Give again, word for word, every line below from the one that has "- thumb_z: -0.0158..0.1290" through the one that has "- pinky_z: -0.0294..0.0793", both included, and no others.

Supplied records:
<<<<

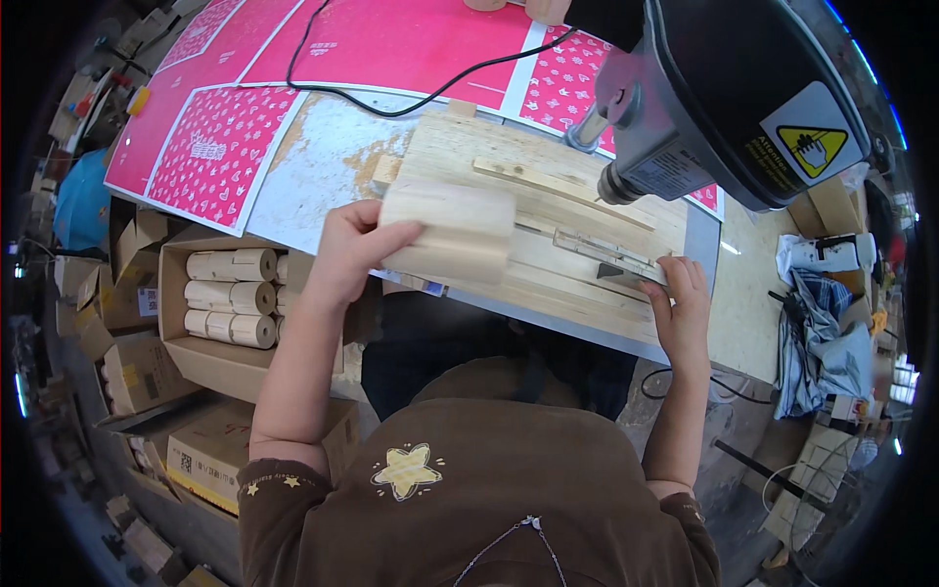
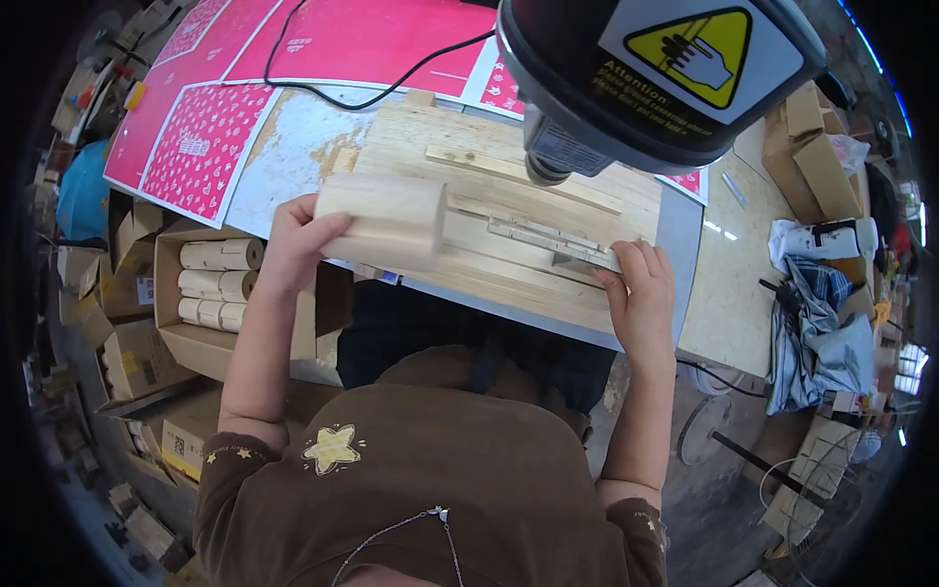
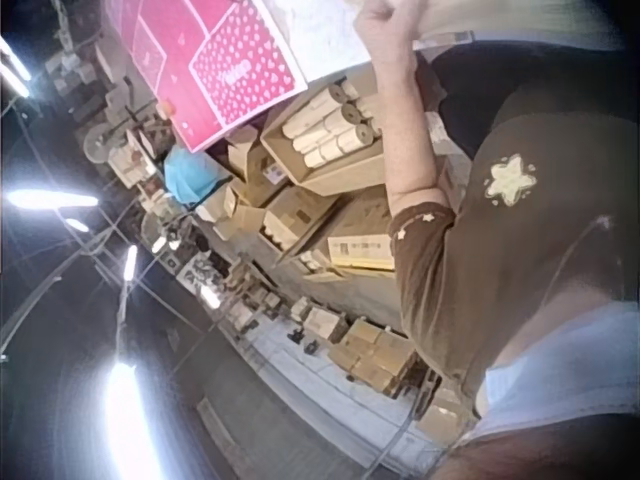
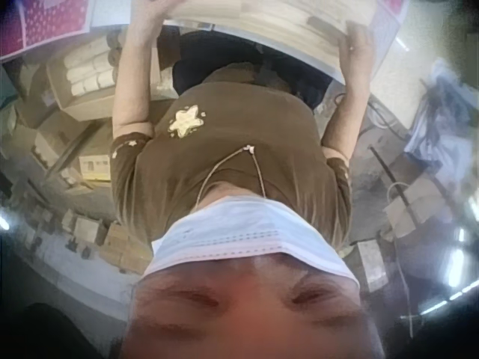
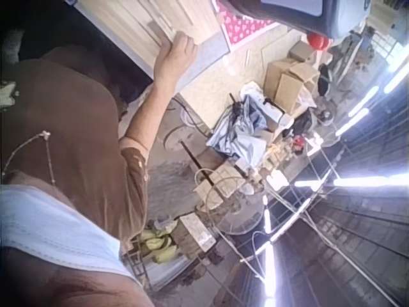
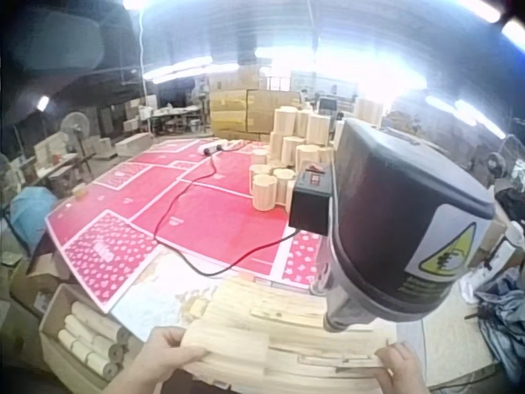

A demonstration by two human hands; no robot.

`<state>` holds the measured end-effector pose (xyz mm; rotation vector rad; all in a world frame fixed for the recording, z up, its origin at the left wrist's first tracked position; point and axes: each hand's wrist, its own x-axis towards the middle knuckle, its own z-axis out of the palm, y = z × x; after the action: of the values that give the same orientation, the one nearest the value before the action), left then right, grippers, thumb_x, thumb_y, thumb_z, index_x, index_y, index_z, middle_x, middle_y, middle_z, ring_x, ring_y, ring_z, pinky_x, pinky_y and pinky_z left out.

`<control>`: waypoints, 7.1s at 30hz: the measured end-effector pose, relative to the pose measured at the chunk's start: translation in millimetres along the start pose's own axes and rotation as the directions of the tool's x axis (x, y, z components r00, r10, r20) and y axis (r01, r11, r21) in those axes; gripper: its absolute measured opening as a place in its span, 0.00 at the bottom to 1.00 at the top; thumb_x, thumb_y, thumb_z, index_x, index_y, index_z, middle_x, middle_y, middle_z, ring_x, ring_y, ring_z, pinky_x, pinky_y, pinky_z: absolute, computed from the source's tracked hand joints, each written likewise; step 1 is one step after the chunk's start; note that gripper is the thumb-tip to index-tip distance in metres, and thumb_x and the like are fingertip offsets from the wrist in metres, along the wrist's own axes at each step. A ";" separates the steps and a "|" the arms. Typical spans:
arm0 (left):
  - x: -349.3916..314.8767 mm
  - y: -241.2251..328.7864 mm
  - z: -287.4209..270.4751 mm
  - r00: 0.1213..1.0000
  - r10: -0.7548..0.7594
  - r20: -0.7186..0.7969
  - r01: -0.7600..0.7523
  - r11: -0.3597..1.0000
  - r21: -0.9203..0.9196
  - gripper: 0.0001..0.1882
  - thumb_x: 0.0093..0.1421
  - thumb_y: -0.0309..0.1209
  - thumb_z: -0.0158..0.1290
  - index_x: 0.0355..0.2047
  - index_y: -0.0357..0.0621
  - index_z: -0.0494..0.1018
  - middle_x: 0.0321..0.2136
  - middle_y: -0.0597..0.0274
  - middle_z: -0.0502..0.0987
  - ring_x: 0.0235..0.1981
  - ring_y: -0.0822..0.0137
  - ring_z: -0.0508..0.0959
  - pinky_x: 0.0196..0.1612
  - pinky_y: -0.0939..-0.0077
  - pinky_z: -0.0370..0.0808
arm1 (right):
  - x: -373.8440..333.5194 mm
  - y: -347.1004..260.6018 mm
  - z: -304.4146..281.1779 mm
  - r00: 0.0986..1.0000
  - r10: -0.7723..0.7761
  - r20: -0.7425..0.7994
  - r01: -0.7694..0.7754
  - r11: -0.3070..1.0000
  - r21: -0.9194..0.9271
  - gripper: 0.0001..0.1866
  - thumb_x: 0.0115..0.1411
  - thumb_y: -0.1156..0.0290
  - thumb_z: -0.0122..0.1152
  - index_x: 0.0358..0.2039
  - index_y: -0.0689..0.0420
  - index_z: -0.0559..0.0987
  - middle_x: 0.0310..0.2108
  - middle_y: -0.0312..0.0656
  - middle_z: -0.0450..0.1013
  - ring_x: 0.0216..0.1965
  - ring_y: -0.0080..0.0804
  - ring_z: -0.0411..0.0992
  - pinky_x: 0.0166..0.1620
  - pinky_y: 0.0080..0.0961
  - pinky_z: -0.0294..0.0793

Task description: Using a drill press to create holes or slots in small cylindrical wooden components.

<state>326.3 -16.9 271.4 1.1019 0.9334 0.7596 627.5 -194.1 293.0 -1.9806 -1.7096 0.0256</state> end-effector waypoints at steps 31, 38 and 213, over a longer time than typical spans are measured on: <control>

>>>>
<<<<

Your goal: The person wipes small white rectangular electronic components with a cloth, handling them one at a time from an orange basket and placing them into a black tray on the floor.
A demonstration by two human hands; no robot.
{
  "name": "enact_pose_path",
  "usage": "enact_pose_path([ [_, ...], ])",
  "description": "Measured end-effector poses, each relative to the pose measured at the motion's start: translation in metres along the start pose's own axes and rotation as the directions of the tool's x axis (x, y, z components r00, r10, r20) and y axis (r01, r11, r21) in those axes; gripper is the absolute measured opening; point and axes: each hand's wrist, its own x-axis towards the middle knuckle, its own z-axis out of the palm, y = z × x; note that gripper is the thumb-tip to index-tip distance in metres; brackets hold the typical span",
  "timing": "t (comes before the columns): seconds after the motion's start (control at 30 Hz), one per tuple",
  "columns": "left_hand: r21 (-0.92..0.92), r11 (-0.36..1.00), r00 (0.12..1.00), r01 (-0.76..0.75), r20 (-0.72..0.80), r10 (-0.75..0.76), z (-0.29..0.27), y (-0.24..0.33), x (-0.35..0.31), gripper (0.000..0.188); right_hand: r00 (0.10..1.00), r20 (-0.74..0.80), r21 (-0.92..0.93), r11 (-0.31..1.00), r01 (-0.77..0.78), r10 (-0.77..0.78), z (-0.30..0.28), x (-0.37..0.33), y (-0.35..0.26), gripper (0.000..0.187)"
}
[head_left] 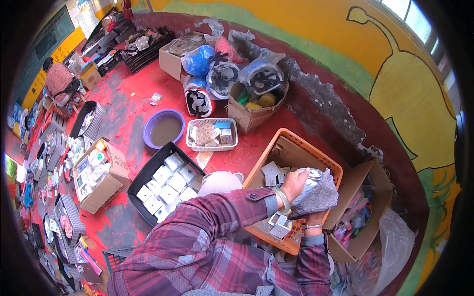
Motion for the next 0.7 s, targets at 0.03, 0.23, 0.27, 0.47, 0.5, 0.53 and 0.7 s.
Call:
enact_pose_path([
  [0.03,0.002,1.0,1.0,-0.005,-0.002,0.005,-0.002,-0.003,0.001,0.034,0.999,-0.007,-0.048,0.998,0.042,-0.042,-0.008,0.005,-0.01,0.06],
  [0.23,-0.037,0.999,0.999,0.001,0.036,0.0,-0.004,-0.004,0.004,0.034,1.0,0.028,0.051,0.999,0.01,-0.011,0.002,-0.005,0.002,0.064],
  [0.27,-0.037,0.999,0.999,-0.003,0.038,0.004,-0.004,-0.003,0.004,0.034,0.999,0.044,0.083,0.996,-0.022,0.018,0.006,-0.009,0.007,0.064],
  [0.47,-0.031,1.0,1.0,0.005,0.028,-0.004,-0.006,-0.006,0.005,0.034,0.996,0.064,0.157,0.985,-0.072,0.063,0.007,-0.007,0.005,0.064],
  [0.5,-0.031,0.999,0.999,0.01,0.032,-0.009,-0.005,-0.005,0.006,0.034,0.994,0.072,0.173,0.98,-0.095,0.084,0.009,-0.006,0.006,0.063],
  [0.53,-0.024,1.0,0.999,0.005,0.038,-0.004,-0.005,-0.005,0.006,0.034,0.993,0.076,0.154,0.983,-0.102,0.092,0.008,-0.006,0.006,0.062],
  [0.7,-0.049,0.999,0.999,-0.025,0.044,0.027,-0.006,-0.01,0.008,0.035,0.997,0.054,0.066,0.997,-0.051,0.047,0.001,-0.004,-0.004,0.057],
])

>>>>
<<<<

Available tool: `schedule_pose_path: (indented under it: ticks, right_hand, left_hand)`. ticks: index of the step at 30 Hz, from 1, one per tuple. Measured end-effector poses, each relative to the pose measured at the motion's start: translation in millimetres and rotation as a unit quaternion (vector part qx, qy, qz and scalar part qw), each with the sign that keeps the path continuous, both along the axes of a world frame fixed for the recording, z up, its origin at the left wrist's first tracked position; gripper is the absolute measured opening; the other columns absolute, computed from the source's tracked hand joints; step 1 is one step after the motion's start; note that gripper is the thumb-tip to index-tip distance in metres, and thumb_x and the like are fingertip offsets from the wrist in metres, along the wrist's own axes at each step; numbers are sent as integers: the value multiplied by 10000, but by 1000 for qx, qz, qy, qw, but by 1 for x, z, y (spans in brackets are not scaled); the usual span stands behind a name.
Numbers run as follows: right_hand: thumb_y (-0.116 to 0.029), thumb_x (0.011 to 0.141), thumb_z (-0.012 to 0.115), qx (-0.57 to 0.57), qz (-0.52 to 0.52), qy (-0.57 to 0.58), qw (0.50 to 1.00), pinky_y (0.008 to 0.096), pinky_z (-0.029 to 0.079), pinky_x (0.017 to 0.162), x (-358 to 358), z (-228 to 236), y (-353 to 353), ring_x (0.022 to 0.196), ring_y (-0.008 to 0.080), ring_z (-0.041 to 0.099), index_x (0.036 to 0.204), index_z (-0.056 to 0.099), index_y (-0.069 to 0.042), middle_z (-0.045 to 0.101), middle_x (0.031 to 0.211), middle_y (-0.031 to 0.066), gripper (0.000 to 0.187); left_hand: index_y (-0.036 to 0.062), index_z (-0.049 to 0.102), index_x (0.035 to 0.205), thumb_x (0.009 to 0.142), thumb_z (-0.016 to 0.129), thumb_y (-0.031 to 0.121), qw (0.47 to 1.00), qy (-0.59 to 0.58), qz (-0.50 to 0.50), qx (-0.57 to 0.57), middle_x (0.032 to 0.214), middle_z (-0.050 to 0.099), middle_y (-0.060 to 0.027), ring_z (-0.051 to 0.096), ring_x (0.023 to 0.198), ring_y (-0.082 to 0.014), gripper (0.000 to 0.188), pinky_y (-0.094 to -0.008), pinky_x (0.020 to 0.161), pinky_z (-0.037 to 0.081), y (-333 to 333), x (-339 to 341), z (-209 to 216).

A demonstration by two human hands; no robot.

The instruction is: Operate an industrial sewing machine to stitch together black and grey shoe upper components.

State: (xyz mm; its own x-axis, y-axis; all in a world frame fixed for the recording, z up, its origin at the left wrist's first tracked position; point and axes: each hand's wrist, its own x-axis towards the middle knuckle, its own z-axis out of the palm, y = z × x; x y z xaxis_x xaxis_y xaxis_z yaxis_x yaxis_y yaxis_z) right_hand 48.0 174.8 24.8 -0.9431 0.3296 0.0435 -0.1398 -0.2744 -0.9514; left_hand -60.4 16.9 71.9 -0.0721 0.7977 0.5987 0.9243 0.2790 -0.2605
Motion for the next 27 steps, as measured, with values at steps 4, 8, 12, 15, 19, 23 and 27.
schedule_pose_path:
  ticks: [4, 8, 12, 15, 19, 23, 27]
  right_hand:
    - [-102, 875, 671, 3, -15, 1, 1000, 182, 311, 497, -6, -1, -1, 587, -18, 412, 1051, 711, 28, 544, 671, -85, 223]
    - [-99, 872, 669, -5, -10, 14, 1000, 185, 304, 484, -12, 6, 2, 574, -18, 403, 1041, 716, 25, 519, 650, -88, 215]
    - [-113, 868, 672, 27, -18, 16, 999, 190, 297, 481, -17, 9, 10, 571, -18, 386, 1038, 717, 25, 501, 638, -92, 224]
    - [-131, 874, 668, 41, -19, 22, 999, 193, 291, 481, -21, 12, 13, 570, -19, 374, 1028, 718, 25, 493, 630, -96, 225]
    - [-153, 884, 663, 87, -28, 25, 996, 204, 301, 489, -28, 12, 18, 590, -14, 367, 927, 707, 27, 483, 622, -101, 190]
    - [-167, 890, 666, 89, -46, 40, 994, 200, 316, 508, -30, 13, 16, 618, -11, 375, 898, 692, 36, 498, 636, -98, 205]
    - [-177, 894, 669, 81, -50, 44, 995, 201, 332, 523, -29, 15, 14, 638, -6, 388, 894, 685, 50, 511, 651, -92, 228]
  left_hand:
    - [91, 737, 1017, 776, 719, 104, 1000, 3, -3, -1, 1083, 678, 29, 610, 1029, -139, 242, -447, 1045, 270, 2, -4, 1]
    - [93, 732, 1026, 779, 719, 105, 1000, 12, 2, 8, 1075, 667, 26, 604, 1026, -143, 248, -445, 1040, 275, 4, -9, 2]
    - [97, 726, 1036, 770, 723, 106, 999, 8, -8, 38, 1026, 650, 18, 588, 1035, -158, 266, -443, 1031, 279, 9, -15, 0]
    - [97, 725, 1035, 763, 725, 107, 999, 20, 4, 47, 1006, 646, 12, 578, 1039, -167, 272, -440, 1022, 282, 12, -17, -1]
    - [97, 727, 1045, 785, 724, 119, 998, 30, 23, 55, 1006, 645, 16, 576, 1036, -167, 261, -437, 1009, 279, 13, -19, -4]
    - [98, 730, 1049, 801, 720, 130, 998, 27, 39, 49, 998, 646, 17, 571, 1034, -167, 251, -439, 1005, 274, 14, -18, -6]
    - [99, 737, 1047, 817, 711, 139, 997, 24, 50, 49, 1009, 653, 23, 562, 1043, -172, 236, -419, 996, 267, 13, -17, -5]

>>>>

Expected output:
  - thumb_z: -0.0158..0.1290
  - index_x: 0.0355..0.2047
  - index_y: -0.0357..0.0621
  - index_z: -0.0494..0.1018
  - middle_x: 0.0321..0.2136
  - middle_y: -0.0597..0.0274
  - middle_z: -0.0502..0.0987
  - ring_x: 0.0235..0.1981
  - ring_y: -0.0822..0.0137
  - ring_z: -0.0508..0.0959
  - pinky_x: 0.0196..0.1612
  - pinky_y: -0.0939..-0.0077
  - pinky_z: -0.0370..0.0808
arm1 (right):
  - x: -373.8440..333.5194 mm
  - y: -347.1004..260.6018 mm
  - z: -304.4146..281.1779 mm
  - r00: 0.0986..1.0000
  - r10: -0.7723..0.7761
  - r20: -0.7425..0.7994
  - r01: -0.7694..0.7754
  - r11: -0.3070..1.0000
  - r21: -0.9194..0.9271
  - gripper: 0.0001..0.1866
  - thumb_x: 0.0115..0.1411
  - thumb_y: -0.1156..0.0290
  - thumb_z: -0.0122..0.1152
  - index_x: 0.0358..0.2039
  - index_y: -0.0689..0.0420
  - index_z: -0.0559..0.0987
  - middle_x: 0.0310..0.2108
  - middle_y: -0.0312..0.0656
  - middle_z: -0.0450..0.1013
  - ring_x: 0.0216..0.1965
  - ring_y: -0.0080..0.0804
  - ring_z: -0.0411..0.0992
  - pinky_x: 0.0166..0.1620
  - pinky_y: 0.0080..0.0961
  - pinky_z: -0.0294..0.0793

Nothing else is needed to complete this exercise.